* [TASK DESCRIPTION] From the records below, count the lines containing the word "rings" and give only that number.

Source records
--*--

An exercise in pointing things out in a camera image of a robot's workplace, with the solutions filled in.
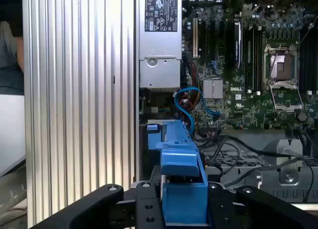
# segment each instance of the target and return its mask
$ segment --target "cpu socket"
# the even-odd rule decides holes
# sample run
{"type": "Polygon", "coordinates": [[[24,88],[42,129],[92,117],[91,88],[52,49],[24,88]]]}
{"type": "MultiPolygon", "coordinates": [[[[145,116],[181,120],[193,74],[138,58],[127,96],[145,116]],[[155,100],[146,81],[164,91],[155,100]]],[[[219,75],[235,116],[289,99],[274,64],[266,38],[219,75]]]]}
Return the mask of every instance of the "cpu socket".
{"type": "Polygon", "coordinates": [[[272,48],[269,44],[264,50],[263,80],[294,81],[298,79],[297,50],[295,45],[290,47],[272,48]]]}
{"type": "Polygon", "coordinates": [[[276,110],[292,112],[303,108],[297,87],[297,59],[295,45],[272,48],[268,44],[265,47],[263,80],[269,85],[276,110]]]}

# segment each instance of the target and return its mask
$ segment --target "motherboard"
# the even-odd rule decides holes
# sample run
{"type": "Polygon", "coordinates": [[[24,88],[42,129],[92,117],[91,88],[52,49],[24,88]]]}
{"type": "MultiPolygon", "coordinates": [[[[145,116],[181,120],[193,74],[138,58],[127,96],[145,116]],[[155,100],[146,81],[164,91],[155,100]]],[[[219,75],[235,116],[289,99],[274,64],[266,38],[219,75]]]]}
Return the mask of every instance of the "motherboard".
{"type": "MultiPolygon", "coordinates": [[[[194,63],[196,77],[181,64],[181,88],[199,87],[206,106],[220,112],[216,120],[206,112],[203,101],[198,101],[191,111],[197,128],[220,124],[223,129],[316,127],[318,30],[314,4],[222,0],[191,5],[183,1],[183,11],[182,59],[194,63]]],[[[173,106],[169,106],[173,105],[171,93],[166,94],[165,104],[152,107],[158,106],[157,117],[175,118],[173,106]]]]}

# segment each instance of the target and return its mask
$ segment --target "ribbed metal panel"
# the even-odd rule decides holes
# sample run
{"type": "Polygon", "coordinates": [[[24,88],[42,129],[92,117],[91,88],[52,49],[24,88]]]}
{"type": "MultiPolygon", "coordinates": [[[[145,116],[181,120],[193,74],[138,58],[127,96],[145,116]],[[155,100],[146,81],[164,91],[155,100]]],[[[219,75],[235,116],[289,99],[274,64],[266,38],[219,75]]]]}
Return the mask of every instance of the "ribbed metal panel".
{"type": "Polygon", "coordinates": [[[23,0],[28,226],[135,175],[134,0],[23,0]]]}

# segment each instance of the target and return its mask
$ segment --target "person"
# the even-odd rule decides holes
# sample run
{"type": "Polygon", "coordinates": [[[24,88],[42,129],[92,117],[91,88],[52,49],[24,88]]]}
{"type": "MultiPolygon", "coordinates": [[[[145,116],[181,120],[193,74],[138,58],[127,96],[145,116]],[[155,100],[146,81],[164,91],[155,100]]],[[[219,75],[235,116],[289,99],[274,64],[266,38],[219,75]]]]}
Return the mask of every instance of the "person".
{"type": "Polygon", "coordinates": [[[0,94],[24,93],[23,38],[13,37],[8,22],[0,22],[0,94]]]}

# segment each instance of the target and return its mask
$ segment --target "power supply label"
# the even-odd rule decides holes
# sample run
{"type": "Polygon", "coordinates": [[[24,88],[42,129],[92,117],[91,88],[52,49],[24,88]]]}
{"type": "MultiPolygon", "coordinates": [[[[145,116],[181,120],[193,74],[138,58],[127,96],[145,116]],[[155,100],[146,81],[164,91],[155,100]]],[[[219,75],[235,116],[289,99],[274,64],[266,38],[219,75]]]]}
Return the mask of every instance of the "power supply label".
{"type": "Polygon", "coordinates": [[[178,0],[146,0],[146,32],[177,32],[177,17],[178,0]]]}

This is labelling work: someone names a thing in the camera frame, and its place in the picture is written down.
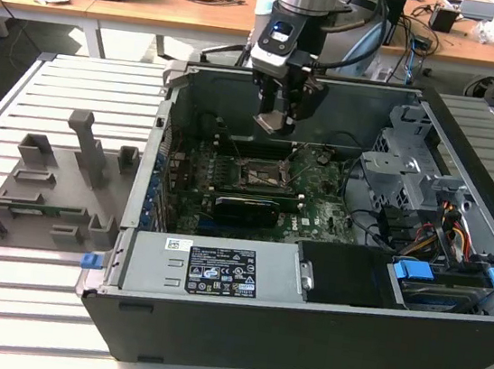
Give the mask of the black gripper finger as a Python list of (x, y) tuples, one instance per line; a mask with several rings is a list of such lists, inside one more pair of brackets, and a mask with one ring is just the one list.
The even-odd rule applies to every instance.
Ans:
[(259, 91), (259, 109), (258, 114), (270, 114), (276, 110), (276, 100), (278, 91), (283, 85), (281, 78), (275, 78), (260, 70), (253, 70), (253, 82), (258, 86)]
[(288, 135), (294, 131), (298, 121), (310, 118), (327, 97), (329, 88), (318, 81), (313, 70), (287, 64), (284, 77), (281, 127), (278, 134)]

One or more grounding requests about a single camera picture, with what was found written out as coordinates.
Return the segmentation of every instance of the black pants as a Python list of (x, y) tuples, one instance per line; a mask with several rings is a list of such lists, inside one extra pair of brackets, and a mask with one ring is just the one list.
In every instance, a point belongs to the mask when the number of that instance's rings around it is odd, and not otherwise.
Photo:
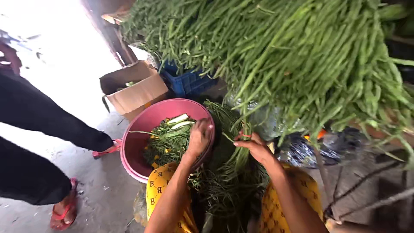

--*--

* [RESULT FOR THIS EXERCISE] 3